Can you give more details about what you’ve tried? Does running a single model works?

limo94 · October 17, 2019, 6:29pm

Hi,

Thanks for the quick response. I start with the list of 10 networks, and move them to CPU with

model[i].to(‘cpu’)

and I put them in eval mode. Then, when I want to train one of them for an epoch, I say

model[i].to(‘cuda’)
model[i].train()
optimizer[i].zero_grad()
model[i].zero_grad() – I know this is redundant, just thought I’d try it
…
loss.backward()
optimizer[i].step()
…
models[i].eval()
models[i].to(‘cpu’)

Running a small number of models (2) seems to work fine.

albanD · October 17, 2019, 6:38pm

You do call optimizer[i].zero_grad() (or the model version) at every iteration during your epoch right? You can check this discussion if you do not: Why do we need to set the gradients manually to zero in pytorch?

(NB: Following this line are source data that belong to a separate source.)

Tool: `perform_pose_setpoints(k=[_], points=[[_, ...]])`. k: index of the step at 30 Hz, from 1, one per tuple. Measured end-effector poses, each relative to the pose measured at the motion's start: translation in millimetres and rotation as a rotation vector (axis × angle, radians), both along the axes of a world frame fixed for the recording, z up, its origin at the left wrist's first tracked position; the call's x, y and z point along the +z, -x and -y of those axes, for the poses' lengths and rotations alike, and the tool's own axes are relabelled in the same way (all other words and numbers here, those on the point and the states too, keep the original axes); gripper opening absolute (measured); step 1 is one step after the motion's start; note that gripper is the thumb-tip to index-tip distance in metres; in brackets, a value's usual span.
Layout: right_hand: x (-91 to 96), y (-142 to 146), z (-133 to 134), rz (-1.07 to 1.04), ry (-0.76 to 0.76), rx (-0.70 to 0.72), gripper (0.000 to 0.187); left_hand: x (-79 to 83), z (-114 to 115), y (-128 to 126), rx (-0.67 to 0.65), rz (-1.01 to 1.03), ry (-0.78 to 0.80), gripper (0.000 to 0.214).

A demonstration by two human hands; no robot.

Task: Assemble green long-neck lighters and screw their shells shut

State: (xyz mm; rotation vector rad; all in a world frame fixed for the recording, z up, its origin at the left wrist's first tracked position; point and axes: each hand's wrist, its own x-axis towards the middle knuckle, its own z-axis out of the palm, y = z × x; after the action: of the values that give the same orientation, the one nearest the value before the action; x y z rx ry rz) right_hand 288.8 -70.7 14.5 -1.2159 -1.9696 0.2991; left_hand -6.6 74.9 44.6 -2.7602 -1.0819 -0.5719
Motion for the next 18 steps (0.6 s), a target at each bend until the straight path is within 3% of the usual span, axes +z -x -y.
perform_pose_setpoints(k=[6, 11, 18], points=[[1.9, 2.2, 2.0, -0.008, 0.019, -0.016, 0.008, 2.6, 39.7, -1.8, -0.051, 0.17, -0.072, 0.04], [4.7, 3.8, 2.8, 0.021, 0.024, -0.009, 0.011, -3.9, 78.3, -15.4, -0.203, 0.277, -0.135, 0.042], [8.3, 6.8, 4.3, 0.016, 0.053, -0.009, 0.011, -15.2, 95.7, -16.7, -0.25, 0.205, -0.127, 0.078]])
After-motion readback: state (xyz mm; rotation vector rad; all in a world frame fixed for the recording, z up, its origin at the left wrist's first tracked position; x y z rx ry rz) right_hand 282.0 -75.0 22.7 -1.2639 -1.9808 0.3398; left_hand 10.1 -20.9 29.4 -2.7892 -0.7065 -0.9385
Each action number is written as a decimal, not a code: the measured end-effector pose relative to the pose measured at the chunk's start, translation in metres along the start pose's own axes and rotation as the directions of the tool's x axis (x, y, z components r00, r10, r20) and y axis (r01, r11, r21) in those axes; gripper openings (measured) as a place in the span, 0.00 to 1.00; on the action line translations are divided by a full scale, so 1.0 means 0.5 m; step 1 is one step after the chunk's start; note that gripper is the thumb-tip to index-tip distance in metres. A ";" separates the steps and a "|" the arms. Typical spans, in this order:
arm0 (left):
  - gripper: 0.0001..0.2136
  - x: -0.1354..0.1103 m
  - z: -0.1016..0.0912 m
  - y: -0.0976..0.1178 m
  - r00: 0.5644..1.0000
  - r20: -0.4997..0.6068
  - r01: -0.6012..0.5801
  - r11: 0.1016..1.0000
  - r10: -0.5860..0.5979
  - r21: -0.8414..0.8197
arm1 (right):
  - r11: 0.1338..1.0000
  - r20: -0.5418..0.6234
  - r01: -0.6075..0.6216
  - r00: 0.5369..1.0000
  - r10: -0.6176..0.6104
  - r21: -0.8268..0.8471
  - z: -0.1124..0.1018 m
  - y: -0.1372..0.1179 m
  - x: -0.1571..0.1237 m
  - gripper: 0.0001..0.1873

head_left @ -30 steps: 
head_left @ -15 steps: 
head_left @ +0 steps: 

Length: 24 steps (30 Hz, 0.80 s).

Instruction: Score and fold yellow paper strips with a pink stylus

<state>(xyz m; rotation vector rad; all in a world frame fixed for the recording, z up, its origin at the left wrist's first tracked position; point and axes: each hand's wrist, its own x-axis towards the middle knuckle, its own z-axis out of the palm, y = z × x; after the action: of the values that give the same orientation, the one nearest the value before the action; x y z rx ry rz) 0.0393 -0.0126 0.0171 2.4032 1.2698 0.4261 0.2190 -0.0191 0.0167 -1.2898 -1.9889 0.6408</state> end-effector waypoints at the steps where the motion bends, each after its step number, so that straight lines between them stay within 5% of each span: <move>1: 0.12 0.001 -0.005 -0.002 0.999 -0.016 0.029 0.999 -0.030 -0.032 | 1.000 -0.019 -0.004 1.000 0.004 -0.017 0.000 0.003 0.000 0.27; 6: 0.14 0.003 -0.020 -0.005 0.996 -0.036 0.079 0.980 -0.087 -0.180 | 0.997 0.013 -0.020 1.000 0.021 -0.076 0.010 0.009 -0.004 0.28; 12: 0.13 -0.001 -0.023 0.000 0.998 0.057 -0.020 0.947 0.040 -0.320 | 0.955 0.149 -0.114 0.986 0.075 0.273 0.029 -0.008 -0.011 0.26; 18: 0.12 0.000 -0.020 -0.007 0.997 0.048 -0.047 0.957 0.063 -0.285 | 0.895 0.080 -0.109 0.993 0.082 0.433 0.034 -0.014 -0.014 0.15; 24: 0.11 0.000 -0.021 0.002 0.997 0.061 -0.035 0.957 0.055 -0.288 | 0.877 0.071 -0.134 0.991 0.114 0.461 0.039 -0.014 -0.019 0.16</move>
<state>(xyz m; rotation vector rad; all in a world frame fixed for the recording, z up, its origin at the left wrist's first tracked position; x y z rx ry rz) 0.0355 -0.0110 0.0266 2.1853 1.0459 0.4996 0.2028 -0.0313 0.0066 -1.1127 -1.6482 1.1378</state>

Otherwise, it looks good !

limo94 · October 17, 2019, 6:45pm

Yes. I call it after every batch is fed through the network and the loss is calculated/backward is called.

albanD · October 17, 2019, 7:07pm

Then given what you shared, I don’t see any reason for a model to behave differently than the others.
Is it always the same model in the list that lags behind? Do you see any pattern?